Akhia’s blog for companies that make things

The Reputation Risk Most Manufacturers Don't See Coming

Written by April Wonsick | Jun 16, 2026 11:59:59 AM

 

 

The Reputation Risks Most Manufacturers Don't See Coming

It usually starts small. A safety incident that gets talked about in the community. A wave of turnover that makes people wonder what's going on inside your walls. A customer who's heard something and suddenly needs more reassurance than usual. Reputation risk in manufacturing rarely looks like a big headline moment.

The challenge is most manufacturers aren't prepared for it. Not because they don't care, but because there's always something more pressing. Production schedules, workforce challenges, customer demands. Reputation doesn't make the agenda until it has to.

The risks hiding in plain sight

The incidents that damage manufacturers' reputations most aren't usually the catastrophic ones. They're the slow-building ones. A pattern of near-misses that eventually becomes a serious injury. A workforce that doesn't feel heard. A supplier relationship that breaks down at the worst possible time. Operational decisions that look fine internally but land badly with customers, employees or regulators.

These aren't headline events — until they are.

Here's what we see most often:

Plant incidents and safety culture.

A single incident on the plant floor can quickly reshape how customers, employees, recruits, and your community view your company. But more often, it's not the incident itself that defines you. It's how you respond, how fast, and whether people believe you. If your safety culture is more about compliance than genuine commitment, people notice, especially your employees, who talk.

Labor and workforce issues. Turnover, wage disputes, layoffs — these aren't just HR issues. They're communications issues. Going quiet or spinning the story during workforce tension doesn't protect you. It creates a credibility gap that takes years to close. Your employees are also your most visible ambassadors, and in a tight labor market, your reputation with workers directly affects your ability to hire.

Operational misalignment. When what leadership says publicly doesn't match what's actually happening on the floor — in quality, delivery, or customer service — people notice. Customers. Employees. Partners. It may not surface immediately, but that gap has a way of catching up with you.

Supplier and supply chain disruptions.

When your supply chain breaks down, customers don't just question your operations — they question your judgment and your reliability as a partner. How you communicate through a disruption matters as much as how you manage it.

How reputation is actually protected

Too often, manufacturers work through these situations internally and only think about communications after the narrative has already taken shape in the community, in the trade media or among their own employees. By then, you're playing catch-up.

The manufacturers that come out of these situations with their reputation intact have done the unglamorous work ahead of time.
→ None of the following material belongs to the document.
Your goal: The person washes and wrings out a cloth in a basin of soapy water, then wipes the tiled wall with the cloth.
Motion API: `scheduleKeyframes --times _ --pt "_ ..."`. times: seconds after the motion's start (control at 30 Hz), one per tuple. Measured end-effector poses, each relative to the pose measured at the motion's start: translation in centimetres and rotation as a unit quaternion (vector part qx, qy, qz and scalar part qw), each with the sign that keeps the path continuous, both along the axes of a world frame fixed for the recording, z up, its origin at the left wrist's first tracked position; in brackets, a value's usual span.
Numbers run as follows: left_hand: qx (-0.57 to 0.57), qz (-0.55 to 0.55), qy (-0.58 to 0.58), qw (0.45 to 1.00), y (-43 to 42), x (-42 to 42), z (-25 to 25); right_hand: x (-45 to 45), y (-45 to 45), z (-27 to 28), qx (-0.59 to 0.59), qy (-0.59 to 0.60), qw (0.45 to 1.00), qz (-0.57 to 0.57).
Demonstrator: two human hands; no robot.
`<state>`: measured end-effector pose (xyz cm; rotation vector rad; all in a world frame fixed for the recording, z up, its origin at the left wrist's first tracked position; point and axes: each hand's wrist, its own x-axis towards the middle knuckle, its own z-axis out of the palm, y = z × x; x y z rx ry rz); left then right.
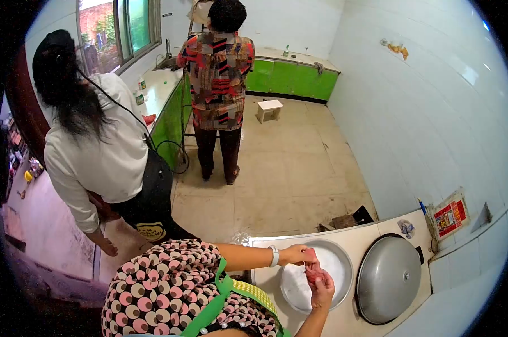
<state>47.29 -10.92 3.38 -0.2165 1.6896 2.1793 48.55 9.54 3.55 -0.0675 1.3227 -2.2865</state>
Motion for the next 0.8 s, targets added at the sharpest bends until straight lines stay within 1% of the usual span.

That means having a plan before you need one.

In practice, that looks like:

    • Knowing who speaks for your company. When something happens, who is authorized to talk to the media, to customers, to employees? If you have to figure that out in the moment, you've already lost time you don't have.
    • Running through the scenarios before they're real. What would you do if there was a serious injury on the floor? A supplier failure that delayed a major customer order? A wave of negative Glassdoor reviews? Thinking through likely scenarios in advance and sketching out your response means you're making decisions with a clear head.
    • Having core messages ready. You won't know exactly what to say until you know what happened. But you can think through your values, your commitments, and what you want people to know about how you operate so that when you do need to communicate, you're building on something solid.
    • Knowing who to call. Legal, HR, your communications partner, your insurance carrier — map out the decision tree now. Who needs to be in the room, in what order, and who has final sign-off on what goes out publicly?

None of this is complicated. But it requires carving out the time before there's a reason to.

The bottom line

Reputation isn't built during hard moments. It's built in all the moments before, and it's what determines whether people give you the benefit of the doubt when things get hard.

Reputatiion isn't just protection. For manufacturers that invest in it, it's a competitive advantage. It's what makes customers choose you over a competitor when the product specs are similar. It's what brings better candidates to your door. It's what keeps a long-term customer in your corner when you hit a rough patch. The manufacturers who treat reputation as an asset — not just a risk to manage — are the ones who compound that advantage over time.

The manufacturers who figure that out now won't be the ones scrambling later.